**What you should do:** Count every line in the entries that follow where the word "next" appears, then state only the total.

**Dataset excerpts:**

>>>>

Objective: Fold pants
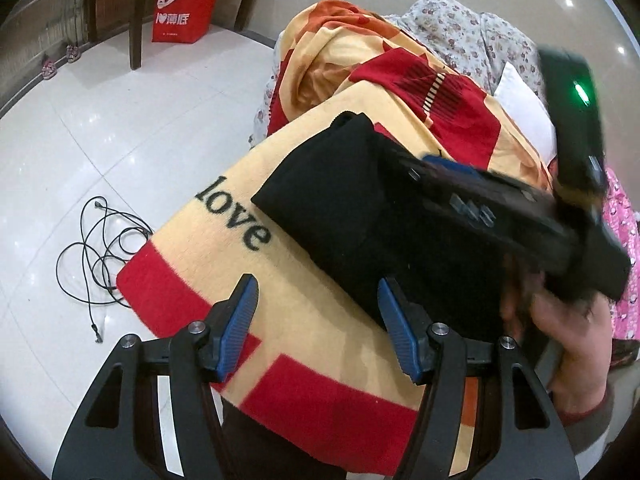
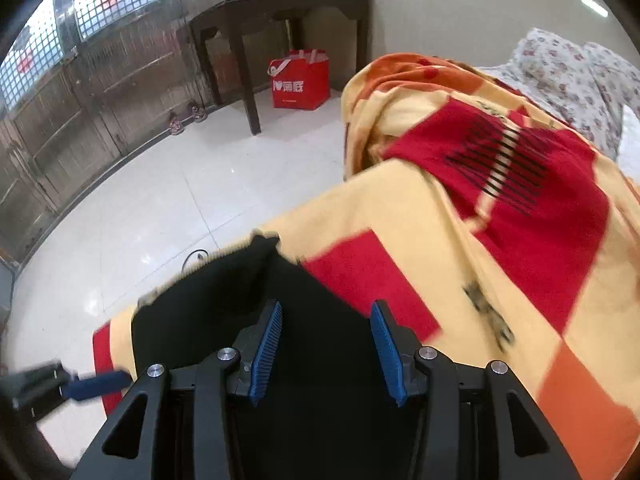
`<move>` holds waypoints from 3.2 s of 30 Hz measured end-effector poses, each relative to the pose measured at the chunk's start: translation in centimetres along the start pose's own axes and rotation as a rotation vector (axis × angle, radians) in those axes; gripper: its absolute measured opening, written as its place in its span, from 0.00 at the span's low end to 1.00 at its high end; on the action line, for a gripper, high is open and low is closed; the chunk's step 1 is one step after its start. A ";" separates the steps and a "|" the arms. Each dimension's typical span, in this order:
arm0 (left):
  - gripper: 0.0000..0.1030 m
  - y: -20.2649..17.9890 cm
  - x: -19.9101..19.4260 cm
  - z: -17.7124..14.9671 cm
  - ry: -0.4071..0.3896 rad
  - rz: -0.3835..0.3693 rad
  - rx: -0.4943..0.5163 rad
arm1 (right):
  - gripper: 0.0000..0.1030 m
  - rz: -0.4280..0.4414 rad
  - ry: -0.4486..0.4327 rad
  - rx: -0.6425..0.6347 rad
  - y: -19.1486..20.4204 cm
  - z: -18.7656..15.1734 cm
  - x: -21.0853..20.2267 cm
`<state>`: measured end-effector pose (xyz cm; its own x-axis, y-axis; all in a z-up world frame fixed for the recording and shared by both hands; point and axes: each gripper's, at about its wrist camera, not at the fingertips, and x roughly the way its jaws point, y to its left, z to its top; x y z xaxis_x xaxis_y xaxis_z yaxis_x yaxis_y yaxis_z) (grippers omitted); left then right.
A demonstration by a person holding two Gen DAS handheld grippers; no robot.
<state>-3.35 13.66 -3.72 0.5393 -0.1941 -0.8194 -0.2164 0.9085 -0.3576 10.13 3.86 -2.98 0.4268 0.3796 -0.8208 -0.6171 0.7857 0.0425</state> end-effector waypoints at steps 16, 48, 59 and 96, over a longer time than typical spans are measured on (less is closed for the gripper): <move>0.66 0.1 0.8 0.8 -0.006 -0.012 -0.017 | 0.44 0.070 -0.074 0.054 -0.8 1.2 -3.3; 0.71 -1.0 1.8 1.4 -0.047 0.030 -0.009 | 0.30 0.121 -0.042 0.026 -0.1 0.6 1.6; 0.30 -0.6 2.1 2.0 -0.074 -0.075 -0.048 | 0.29 0.179 -0.046 0.164 -2.7 0.9 0.6; 0.17 -16.1 -5.9 -6.4 -0.313 -0.319 0.655 | 0.10 0.206 -0.252 0.358 -10.7 -9.6 -17.8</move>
<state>-8.28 -2.20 3.97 0.7192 -0.4571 -0.5232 0.4575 0.8784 -0.1385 2.76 -15.97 5.77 0.4941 0.6169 -0.6127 -0.4581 0.7836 0.4196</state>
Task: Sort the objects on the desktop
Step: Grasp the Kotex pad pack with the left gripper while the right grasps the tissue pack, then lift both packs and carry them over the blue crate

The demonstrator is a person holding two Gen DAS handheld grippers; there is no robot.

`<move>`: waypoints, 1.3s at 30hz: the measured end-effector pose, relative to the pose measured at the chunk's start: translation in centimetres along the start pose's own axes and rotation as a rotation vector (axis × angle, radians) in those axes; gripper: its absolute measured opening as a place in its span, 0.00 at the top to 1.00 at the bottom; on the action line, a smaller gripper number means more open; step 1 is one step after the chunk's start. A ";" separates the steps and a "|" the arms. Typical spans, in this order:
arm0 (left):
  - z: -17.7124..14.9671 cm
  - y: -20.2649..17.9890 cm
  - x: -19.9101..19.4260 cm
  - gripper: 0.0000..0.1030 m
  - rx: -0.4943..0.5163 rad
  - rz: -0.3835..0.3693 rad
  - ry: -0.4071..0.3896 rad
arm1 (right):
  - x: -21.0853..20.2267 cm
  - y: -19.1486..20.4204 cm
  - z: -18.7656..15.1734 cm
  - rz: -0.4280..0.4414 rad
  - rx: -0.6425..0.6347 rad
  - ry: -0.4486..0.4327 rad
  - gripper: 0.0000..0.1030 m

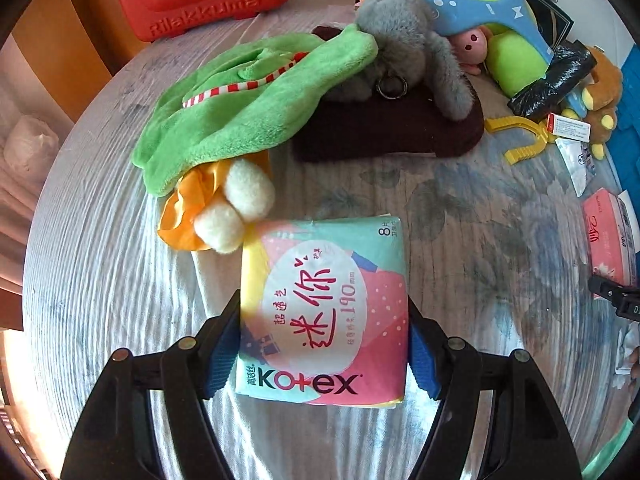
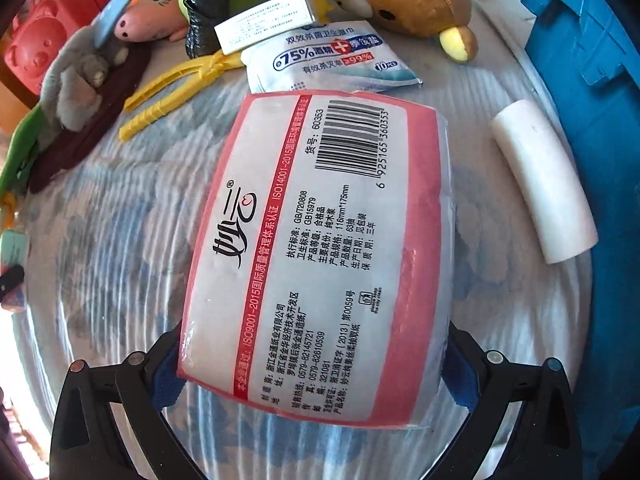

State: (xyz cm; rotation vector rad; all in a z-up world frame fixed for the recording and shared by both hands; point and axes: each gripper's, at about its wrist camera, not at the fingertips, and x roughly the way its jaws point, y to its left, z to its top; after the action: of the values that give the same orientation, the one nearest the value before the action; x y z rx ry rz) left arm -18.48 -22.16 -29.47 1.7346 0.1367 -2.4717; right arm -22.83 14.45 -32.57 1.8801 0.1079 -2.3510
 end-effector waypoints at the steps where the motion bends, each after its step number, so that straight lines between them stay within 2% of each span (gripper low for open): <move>1: 0.0 -0.3 -0.5 0.31 0.005 -0.003 -0.011 | 0.2 0.0 0.1 -0.007 -0.003 0.016 0.00; 2: 0.1 -0.6 -1.2 0.31 0.013 -0.006 -0.029 | 0.4 -0.1 0.4 -0.010 0.009 0.053 0.00; 4: 0.4 -1.4 -2.5 0.31 0.047 -0.015 -0.068 | 0.0 -0.9 0.7 0.058 0.056 0.079 0.00; 5: 0.6 -1.7 -2.7 0.31 0.060 -0.015 -0.077 | -0.7 -1.2 0.7 0.081 0.071 0.059 0.00; 8: 1.5 -2.9 -1.9 0.31 0.069 -0.019 -0.066 | -2.5 -1.7 1.5 0.060 0.076 0.005 0.00; 11: 2.5 -4.2 -1.0 0.31 0.071 -0.018 -0.062 | -2.4 -2.5 2.7 0.054 0.114 0.004 0.00; 14: 3.1 -5.6 0.3 0.30 0.098 0.067 -0.021 | -1.8 -2.8 3.7 0.054 0.139 0.014 0.00; 18: 2.6 -5.8 0.4 0.29 0.134 0.110 0.013 | -0.5 -2.9 3.9 0.024 0.129 0.048 0.00; 22: 1.6 -4.0 -0.4 0.29 0.082 0.042 0.048 | -0.1 -3.2 3.3 0.040 0.127 0.055 0.00; 26: 1.0 -3.1 0.3 0.30 0.065 0.034 0.087 | 0.8 -3.9 3.2 0.056 0.138 0.070 0.00; 28: 0.7 -3.0 0.1 0.34 0.046 0.031 0.070 | 1.1 -3.9 3.1 0.062 0.130 0.068 0.10; 35: 0.8 -4.0 -2.6 0.35 0.063 0.029 -0.018 | -0.1 -4.0 2.2 0.056 0.099 0.028 0.13; 39: 0.5 -4.4 -4.5 0.35 0.047 0.028 -0.067 | -2.9 -3.8 1.0 0.053 0.066 -0.052 0.14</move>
State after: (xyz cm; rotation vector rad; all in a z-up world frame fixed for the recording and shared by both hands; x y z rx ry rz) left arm -18.10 -17.68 -25.01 1.6572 0.0480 -2.5287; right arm -23.76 18.25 -29.62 1.8242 -0.0241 -2.3943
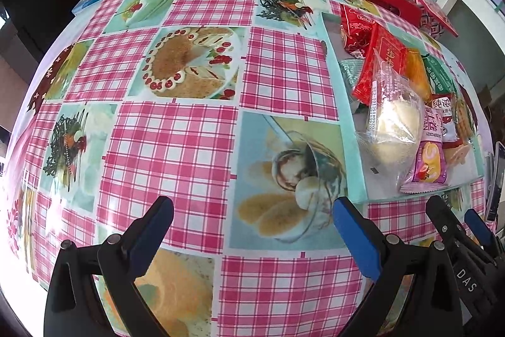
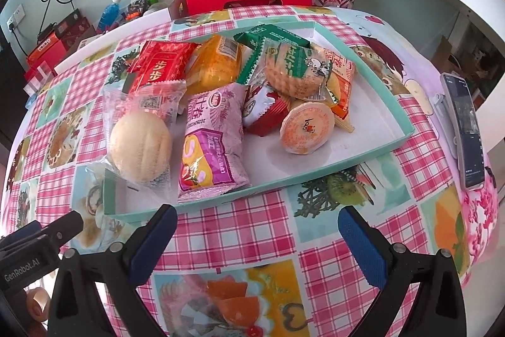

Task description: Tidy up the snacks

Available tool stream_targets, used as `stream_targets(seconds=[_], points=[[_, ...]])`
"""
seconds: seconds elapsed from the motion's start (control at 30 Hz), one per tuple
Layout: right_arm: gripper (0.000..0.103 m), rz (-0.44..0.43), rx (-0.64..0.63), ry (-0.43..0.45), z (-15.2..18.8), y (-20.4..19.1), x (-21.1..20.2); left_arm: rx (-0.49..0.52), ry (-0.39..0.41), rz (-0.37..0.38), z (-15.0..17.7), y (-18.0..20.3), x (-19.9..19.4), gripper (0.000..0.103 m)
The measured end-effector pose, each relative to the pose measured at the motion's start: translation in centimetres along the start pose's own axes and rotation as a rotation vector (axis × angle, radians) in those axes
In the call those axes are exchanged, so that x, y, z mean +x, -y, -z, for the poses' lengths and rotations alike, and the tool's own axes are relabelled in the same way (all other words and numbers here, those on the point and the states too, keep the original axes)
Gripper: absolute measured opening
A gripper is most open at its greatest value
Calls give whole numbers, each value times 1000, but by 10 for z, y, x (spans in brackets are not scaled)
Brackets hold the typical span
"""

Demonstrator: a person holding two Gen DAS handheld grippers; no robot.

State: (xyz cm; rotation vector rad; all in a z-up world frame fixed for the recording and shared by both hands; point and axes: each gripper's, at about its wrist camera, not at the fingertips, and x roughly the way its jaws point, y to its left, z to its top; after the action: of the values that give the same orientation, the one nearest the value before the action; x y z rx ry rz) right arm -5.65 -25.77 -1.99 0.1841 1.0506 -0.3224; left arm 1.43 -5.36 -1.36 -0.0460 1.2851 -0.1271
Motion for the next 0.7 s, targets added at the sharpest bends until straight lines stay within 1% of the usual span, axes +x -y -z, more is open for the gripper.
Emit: stream_targets(seconds=[0.7], points=[[103,2,-5,-11,0,-1,5,-6,-4,2,-1,-2,3,100]])
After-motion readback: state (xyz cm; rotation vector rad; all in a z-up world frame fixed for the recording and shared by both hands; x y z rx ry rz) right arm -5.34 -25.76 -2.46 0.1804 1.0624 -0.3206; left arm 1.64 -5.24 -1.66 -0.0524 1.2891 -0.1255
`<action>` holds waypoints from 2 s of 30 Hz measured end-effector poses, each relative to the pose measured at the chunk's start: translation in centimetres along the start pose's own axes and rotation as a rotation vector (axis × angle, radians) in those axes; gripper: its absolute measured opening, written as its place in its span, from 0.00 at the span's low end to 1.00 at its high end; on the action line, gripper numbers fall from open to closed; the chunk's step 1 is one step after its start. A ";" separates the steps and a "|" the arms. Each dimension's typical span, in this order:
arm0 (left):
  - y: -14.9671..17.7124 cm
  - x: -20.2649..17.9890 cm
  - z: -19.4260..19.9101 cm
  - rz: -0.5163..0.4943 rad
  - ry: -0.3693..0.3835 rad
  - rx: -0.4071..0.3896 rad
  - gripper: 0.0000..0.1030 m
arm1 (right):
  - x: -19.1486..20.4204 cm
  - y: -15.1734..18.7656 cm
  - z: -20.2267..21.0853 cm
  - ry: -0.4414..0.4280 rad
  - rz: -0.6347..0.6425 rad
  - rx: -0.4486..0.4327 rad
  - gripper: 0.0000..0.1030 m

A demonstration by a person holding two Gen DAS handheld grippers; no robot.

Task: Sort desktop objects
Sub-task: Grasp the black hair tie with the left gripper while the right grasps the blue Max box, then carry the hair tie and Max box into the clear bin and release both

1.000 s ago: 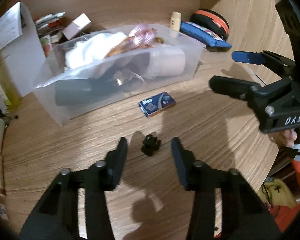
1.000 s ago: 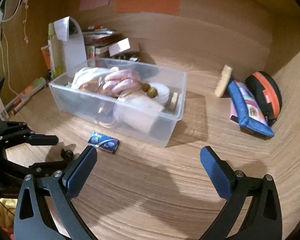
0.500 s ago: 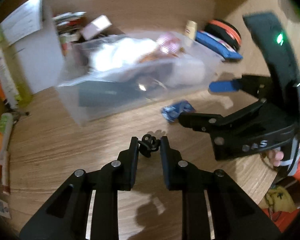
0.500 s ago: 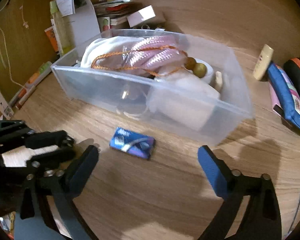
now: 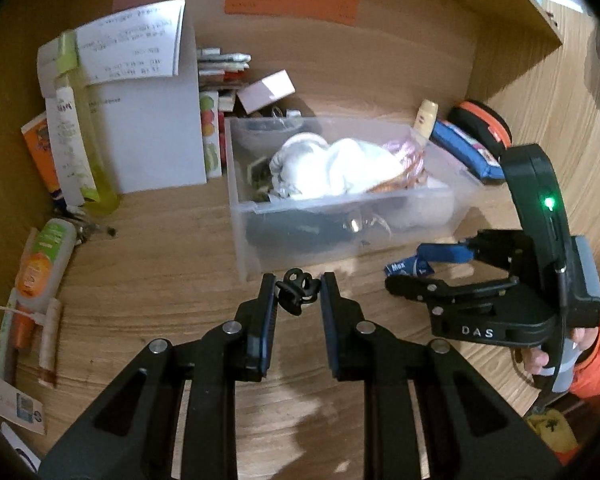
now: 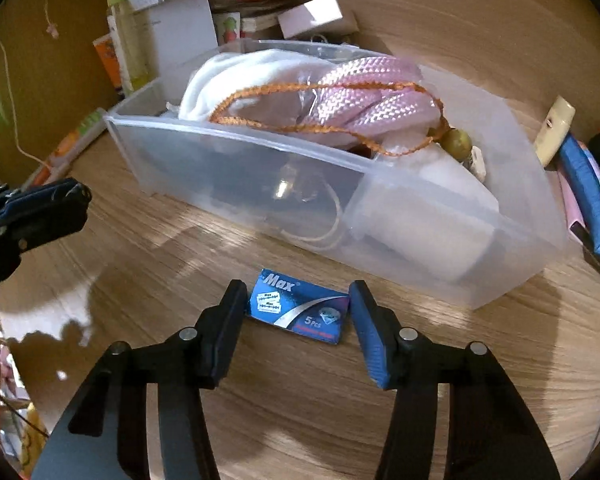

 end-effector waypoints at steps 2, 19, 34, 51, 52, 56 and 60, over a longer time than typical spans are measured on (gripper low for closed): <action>-0.3 -0.1 0.3 -0.001 0.000 -0.016 0.20 | 0.0 0.0 0.6 0.002 0.005 -0.017 0.48; -3.7 -0.6 2.7 -0.006 -0.015 -0.147 0.20 | -5.1 -2.9 11.0 0.003 -0.087 -0.304 0.48; -6.2 0.7 -0.4 0.006 -0.009 -0.149 0.20 | -10.0 -5.2 9.2 0.014 -0.180 -0.298 0.48; -7.4 2.8 -5.9 0.078 0.016 -0.072 0.20 | -9.1 -6.2 3.9 -0.031 -0.148 -0.238 0.48; -7.4 2.8 -5.9 0.079 0.018 -0.070 0.20 | -9.1 -6.2 3.9 -0.031 -0.148 -0.240 0.48; -7.4 2.8 -5.8 0.079 0.022 -0.076 0.20 | -9.2 -6.2 3.7 -0.029 -0.153 -0.240 0.49; -7.5 2.9 -5.9 0.088 0.013 -0.072 0.20 | -9.1 -6.2 3.7 -0.028 -0.136 -0.229 0.49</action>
Point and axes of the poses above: each gripper's, at about its wrist camera, not at the fingertips, and z roughly against the way its jaws point, x to its left, y to its underside, the point moved 2 cm from there along -z, roughly the way its jaws point, and after that the axes turned 1 degree about y, right-handed, at the moved point
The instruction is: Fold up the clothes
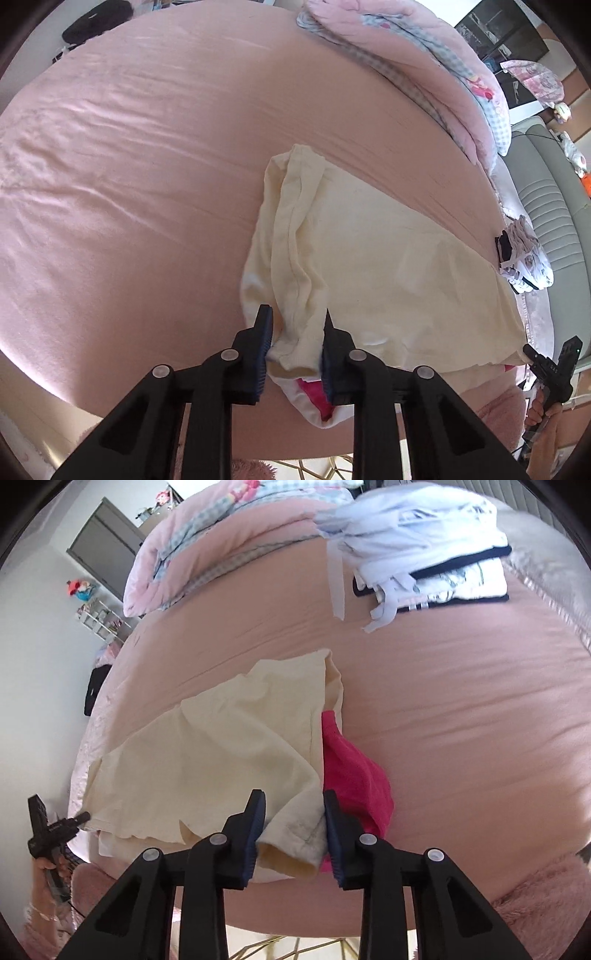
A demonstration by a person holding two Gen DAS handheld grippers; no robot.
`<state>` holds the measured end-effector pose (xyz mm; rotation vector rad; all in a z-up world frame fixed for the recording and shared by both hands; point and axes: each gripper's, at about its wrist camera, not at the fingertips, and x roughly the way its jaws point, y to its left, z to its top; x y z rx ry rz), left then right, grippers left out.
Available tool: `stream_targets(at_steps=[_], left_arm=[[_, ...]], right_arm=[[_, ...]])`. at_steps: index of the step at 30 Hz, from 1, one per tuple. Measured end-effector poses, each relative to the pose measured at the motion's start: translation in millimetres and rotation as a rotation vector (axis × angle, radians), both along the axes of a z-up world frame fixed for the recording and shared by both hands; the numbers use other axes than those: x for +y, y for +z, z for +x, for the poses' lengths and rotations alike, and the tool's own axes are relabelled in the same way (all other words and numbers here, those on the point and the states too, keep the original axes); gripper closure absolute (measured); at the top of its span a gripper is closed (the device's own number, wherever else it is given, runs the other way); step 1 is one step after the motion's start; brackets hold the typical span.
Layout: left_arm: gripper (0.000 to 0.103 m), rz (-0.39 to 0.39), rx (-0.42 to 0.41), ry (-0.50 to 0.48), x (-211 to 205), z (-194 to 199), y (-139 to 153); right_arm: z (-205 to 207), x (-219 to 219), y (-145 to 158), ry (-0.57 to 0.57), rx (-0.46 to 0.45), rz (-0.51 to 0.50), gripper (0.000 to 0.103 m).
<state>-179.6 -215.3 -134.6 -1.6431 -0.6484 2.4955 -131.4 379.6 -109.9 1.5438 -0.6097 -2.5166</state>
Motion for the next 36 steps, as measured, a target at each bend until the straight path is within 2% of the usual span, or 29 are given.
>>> stream_targets(at_steps=[4,8,9,10,12,15,18,20,23,28,29,31,32,33,36], left_arm=[[0.083,0.076,0.008,-0.061,7,3,2],[0.083,0.075,-0.055,-0.043,13,-8,-22],[0.088,0.090,-0.053,-0.024,12,-10,-26],[0.095,0.114,-0.043,-0.011,11,-10,-25],[0.096,0.140,0.002,-0.021,12,-5,-14],[0.096,0.114,0.062,-0.041,12,5,11],[0.096,0.124,0.081,-0.027,1,17,26],[0.096,0.120,0.072,-0.023,-5,23,28],[0.096,0.087,0.033,-0.034,-5,24,11],[0.094,0.168,-0.219,-0.052,-6,18,-59],[0.093,0.185,-0.244,-0.047,-7,18,-67],[0.092,0.211,-0.249,-0.018,-16,18,-68],[0.086,0.204,-0.239,-0.002,-22,18,-64],[0.080,0.182,-0.233,0.014,-28,19,-59],[0.077,0.092,-0.218,0.060,-47,21,-44]], right_arm=[[0,-6,2,0.059,-0.015,0.009,0.073],[-13,-3,-29,0.050,-0.106,-0.035,0.073],[-14,0,-34,0.022,-0.118,-0.061,0.076],[-14,3,-39,-0.008,-0.126,-0.091,0.085],[-10,12,-38,-0.068,-0.101,-0.184,0.090],[0,22,-24,-0.092,-0.042,-0.248,0.094],[9,32,-2,-0.096,0.014,-0.243,0.094],[13,37,8,-0.095,0.041,-0.204,0.094],[18,39,9,-0.070,0.046,-0.131,0.094],[8,40,-38,-0.056,-0.077,0.020,0.094],[7,43,-43,-0.072,-0.091,0.001,0.094],[7,48,-46,-0.097,-0.110,-0.041,0.092],[8,49,-42,-0.083,-0.108,-0.041,0.090],[9,50,-39,-0.070,-0.104,-0.040,0.087],[22,64,-21,-0.056,-0.063,-0.048,0.080]])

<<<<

**Output for this task:** 2